A violent Christmas Eve in 2008 is now at the center of an unlikely workers’ compensation suit that has found its way up to South Dakota’s highest court.
That day, Julie Tassler—an employee at an HSBC bank processing center—was taking her 15-minute break in the office parking lot. Tassler’s schedule was fairly predictable. As a smoker, she regularly spent her breaks in her car, indulging the habit and using her phone to catch up on phone calls and messages.
And it was during just one such break on that day—after having earlier served her spouse with divorce papers—that Tassler’s husband shot and killed her in cold blood, leaving behind two children, an 11-year-old and a 9-year-old.
In South Dakota, workers’ compensation can only be awarded to injuries that “arise out of” employment. So the question in the case before the state’s Supreme Court is whether Tassler was killed under such conditions.

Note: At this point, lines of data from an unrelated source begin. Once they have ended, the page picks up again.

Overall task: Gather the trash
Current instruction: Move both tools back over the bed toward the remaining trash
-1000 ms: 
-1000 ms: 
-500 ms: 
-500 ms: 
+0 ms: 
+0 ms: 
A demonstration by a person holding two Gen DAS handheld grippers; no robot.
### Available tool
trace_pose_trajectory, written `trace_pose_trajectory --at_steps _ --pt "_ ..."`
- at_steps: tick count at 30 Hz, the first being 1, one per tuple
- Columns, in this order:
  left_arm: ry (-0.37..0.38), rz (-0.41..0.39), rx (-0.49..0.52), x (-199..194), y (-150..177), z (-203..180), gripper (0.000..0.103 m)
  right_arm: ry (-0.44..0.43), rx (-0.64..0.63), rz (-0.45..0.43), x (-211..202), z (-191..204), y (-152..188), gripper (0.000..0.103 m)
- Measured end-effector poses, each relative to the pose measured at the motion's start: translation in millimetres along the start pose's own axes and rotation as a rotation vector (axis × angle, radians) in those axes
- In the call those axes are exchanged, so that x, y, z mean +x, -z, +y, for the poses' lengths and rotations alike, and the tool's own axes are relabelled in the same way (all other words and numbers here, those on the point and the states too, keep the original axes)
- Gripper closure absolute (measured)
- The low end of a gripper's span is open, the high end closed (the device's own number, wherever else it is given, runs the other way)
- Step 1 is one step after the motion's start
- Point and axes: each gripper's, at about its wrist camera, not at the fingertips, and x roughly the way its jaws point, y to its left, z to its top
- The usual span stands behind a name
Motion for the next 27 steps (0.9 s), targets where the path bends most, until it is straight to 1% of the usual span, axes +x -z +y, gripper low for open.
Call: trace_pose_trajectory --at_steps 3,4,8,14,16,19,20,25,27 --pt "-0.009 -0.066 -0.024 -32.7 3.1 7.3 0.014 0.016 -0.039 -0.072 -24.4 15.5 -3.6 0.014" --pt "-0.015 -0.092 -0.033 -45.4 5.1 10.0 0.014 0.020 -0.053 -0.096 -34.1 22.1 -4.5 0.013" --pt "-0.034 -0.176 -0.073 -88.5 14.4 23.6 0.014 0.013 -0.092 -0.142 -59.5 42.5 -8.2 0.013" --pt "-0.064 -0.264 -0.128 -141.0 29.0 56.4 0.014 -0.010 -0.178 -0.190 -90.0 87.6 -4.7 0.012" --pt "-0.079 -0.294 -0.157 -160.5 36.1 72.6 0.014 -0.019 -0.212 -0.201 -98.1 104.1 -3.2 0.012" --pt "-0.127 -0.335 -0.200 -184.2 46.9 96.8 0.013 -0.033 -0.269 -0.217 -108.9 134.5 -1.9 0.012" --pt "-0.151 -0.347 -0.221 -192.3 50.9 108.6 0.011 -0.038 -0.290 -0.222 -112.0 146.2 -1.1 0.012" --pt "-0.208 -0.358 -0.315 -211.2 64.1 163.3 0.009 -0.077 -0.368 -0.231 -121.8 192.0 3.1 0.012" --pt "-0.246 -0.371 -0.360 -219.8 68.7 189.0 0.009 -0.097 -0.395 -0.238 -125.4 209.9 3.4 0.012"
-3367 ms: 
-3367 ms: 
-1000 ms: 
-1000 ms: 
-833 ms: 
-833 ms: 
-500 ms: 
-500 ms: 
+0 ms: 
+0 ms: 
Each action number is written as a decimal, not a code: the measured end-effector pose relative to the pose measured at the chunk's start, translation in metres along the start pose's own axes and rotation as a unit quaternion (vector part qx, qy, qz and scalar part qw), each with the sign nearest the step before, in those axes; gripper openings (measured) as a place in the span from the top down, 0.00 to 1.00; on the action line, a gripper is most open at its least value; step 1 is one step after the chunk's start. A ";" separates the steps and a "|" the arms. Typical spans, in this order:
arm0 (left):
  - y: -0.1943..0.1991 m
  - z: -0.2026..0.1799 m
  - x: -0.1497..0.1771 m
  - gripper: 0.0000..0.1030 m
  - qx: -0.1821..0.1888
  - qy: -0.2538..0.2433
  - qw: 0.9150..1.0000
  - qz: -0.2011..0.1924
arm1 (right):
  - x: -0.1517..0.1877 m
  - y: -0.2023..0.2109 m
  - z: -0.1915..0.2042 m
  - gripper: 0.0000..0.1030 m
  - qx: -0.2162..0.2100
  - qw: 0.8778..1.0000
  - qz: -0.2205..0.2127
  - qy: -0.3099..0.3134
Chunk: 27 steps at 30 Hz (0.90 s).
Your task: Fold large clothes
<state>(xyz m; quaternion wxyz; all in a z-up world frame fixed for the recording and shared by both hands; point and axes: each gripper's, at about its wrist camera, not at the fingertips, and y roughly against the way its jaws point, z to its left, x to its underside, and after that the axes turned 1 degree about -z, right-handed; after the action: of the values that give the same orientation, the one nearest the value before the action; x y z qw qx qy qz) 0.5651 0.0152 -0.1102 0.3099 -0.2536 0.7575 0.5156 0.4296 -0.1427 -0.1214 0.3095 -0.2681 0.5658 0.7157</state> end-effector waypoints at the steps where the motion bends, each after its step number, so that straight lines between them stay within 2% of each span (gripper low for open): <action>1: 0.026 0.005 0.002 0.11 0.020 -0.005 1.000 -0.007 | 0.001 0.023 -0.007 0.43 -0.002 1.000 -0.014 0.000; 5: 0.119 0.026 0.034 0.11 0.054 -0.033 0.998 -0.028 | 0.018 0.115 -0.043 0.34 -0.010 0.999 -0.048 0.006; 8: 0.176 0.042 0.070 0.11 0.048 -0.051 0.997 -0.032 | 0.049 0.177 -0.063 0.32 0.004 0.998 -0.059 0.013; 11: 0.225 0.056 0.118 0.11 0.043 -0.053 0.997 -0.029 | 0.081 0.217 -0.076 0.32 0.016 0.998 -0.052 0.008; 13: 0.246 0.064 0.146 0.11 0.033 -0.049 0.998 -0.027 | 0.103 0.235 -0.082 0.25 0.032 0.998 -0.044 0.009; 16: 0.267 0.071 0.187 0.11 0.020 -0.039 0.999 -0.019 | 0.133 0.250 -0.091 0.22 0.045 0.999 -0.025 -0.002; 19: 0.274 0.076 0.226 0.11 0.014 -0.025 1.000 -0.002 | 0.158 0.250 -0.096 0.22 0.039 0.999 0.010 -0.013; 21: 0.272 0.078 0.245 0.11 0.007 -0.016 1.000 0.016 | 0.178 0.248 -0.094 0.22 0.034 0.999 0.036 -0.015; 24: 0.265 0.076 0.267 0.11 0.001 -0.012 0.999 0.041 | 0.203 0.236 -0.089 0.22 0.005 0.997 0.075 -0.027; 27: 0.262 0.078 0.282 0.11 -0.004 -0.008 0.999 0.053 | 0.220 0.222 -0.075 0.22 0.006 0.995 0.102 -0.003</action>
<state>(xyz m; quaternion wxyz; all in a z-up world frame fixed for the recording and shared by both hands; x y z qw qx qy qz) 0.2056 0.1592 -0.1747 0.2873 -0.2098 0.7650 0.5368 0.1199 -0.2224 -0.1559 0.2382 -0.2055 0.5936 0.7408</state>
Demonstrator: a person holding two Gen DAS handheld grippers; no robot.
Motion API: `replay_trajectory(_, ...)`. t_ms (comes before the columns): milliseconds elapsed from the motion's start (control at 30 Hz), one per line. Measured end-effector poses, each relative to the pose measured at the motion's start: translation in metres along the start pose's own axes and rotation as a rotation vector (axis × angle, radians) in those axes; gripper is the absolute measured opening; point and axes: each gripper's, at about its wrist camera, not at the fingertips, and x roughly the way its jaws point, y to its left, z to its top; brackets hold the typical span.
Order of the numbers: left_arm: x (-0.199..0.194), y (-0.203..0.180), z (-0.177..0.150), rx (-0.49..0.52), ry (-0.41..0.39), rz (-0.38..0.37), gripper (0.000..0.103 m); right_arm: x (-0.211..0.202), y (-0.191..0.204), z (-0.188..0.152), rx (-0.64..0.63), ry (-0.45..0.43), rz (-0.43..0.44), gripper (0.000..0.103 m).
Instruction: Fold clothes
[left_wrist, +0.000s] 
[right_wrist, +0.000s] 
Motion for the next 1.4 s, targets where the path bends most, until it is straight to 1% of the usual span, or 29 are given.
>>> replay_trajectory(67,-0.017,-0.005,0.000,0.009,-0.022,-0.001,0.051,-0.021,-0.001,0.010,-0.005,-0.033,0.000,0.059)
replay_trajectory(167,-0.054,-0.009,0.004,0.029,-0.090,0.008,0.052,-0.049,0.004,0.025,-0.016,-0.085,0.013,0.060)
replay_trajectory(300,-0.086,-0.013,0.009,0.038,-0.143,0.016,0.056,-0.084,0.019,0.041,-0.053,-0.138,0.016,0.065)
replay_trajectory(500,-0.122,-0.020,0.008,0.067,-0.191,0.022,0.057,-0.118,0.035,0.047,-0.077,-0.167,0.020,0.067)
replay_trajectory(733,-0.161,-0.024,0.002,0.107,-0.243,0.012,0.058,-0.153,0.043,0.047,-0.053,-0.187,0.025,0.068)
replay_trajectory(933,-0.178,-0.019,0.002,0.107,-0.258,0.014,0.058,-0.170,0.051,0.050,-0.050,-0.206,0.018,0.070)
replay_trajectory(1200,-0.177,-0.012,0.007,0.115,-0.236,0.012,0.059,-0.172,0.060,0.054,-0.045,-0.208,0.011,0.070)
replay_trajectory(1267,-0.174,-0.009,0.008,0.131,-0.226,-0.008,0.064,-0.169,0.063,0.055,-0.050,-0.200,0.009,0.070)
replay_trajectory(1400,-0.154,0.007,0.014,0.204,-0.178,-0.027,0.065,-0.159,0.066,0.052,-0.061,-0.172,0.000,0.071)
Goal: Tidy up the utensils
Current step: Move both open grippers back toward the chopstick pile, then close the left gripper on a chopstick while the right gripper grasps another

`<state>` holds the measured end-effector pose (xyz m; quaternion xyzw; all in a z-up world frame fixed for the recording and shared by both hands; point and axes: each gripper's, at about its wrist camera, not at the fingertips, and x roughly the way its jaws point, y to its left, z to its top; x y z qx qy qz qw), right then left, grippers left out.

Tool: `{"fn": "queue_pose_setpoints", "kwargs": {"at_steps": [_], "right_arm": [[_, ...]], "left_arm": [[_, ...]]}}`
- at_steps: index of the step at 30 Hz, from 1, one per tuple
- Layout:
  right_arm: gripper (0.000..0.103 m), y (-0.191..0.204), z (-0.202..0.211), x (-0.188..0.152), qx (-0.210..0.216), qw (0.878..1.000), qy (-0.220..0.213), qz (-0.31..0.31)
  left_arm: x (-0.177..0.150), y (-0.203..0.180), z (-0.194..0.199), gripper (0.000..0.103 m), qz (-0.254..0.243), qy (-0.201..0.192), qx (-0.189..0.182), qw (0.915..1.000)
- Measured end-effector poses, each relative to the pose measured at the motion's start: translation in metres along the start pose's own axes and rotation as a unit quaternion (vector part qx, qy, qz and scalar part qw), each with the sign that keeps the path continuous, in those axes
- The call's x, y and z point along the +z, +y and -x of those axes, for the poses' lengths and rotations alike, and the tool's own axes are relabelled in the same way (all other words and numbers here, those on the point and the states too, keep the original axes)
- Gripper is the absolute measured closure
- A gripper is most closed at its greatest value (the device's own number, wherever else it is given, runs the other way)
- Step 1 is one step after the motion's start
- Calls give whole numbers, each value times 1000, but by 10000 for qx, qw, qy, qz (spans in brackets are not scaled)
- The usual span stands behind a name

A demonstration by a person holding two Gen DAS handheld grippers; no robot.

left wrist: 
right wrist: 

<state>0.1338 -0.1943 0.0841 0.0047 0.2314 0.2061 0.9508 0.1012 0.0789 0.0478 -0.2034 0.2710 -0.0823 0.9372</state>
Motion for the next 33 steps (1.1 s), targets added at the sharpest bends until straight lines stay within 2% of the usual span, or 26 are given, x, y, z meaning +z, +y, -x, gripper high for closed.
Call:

If the Court agrees with her lawyer, then her children will be able to collect two-thirds of their mother’s salary until they turn 18, in addition to $10,000 for her funeral and associated costs.
According to her attorney, Dean Nasser, her husband knew her work schedule, could predict exactly where and when he would be able to get to her, and would never have harmed her in front of the children. Thus, they make the case that the murder indeed does “arise out of” her employment with HSBC.
A lower court disagreed, ruling against Tassler’s estate, holding that the bank “did not exacerbate or contribute to the assault,” though acknowledged that South Dakota’s Supreme Court “has not dealt directly with the issue of whether injuries sustained as the result of a domestic assault arise out of the employment.”
Tassler’s parents, who are now their legal guardians, are currently caring for the children. But still, “[t]he kids need whatever support they can get,” Nasser said. “They have lost immeasurably.”